You could equally argue that a painter should always mix their own paints and personally find the flowers and dyes that go into the mixing process, because this would create the greatest level of intentionality in the painting. The painter who mixed everything themself would be able to narrow down the exact shade of blue they want, far better than if they just purchased their paints from someone else. And yet, many artists have been able to create great paintings without doing this. They insert their intentionality in specific places in the work, and are content to let other people or an industrial process handle the parts that they can't or won't.
And I think most artistic tools are basically like this. Does 3D animation remove intentionality, since the computer decides a lot of the details of how light falls on each particular frame? Does it remove intentionality if you don't make your own instruments as a musician, because you're letting some industrial process control the way the wood shapes your sound? Does it remove intentionality if some of the props on your physical set are store-bought instead of custom made? I think yes, in all these cases, but these are compromises we make because every artist can only have so many skills and we want to focus our work on the things that let us express ourselves the best.
And I'm not sure AI is categorically different from any other tool, in this way. AI is an artistic tool that can be used to remove intentionality and create workmanlike solutions that don't convey the artist's message. But it can also be used to industrially fill in some meaningless parts of a project so the artist can focus on other parts that are more meaningful to them. I'm sure it will eventually be used both ways.

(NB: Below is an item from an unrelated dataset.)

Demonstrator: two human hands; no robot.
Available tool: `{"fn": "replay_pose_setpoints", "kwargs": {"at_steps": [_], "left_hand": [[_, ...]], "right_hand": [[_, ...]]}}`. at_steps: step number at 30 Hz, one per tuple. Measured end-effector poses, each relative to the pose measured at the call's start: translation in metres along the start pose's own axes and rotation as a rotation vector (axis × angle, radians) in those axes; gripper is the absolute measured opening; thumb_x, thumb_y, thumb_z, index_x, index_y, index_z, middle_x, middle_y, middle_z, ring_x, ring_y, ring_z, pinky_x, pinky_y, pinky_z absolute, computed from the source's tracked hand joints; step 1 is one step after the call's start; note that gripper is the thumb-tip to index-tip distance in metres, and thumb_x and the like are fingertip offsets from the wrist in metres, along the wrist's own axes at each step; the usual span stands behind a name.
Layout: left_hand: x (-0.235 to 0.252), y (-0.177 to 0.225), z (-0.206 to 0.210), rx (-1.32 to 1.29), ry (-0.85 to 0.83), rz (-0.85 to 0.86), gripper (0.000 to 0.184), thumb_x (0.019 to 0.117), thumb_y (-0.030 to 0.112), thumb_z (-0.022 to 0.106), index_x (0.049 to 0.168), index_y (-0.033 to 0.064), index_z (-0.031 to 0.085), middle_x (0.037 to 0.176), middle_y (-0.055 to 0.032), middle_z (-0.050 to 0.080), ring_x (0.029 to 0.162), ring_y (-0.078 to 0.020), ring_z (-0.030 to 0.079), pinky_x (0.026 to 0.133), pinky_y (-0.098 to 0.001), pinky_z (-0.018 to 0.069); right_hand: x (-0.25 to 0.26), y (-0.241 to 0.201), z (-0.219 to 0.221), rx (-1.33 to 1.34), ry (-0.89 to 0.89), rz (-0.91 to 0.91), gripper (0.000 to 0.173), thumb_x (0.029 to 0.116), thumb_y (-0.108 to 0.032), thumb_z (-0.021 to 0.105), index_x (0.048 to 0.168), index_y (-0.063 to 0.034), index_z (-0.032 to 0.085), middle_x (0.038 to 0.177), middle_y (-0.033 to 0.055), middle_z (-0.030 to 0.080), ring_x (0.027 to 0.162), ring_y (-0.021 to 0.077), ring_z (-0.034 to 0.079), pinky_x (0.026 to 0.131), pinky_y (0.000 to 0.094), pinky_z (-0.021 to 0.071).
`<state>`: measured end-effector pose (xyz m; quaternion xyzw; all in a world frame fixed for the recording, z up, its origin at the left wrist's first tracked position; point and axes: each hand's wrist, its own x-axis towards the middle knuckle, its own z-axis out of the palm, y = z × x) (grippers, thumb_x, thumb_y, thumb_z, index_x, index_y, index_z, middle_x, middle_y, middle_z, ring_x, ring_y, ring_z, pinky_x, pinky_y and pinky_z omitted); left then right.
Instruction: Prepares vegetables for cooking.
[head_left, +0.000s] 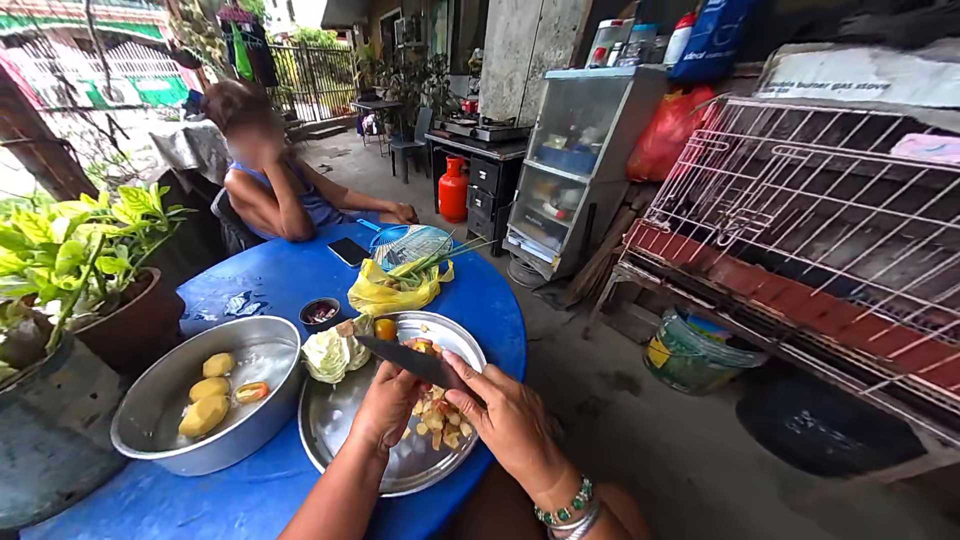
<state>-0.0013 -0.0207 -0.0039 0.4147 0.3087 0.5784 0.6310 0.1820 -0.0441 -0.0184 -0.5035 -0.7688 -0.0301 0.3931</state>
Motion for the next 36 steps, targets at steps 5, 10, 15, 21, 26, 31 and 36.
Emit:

yeah, again, machine learning/processes to speed up some elements of CGI ... I don't have a huge issue with those. It's stuff like this this that fills me with revulsion: https://x.com/elonmusk/status/2062337074368508253
A couple of weeks ago, I watched Ben Wheatley's BULK, and one of the most delightful things about it came during the end credits, where Wheatley wrote out instructions for anyone looking to try out the film's very low-budget special effects techniques in their own projects. The effects in question are, at times, intentionally janky, but there's a real sense of "how can we make a reality-spanning science fiction movie with no budget and one location" running throughout. The ingenuity present there feels like a really sharp rejoinder to, basically, everything having to do with AI in 2026 a.d.
Boots Riley was doing something similar on Twitter for his new film, I LOVE BOOSTERS. (I haven’t seen it yet, though I enjoyed his previous film.) Which is great! Show the people how it’s done, de-mystify the process. (This is one reasong that DAY OF THE DEAD set is so great, btw.)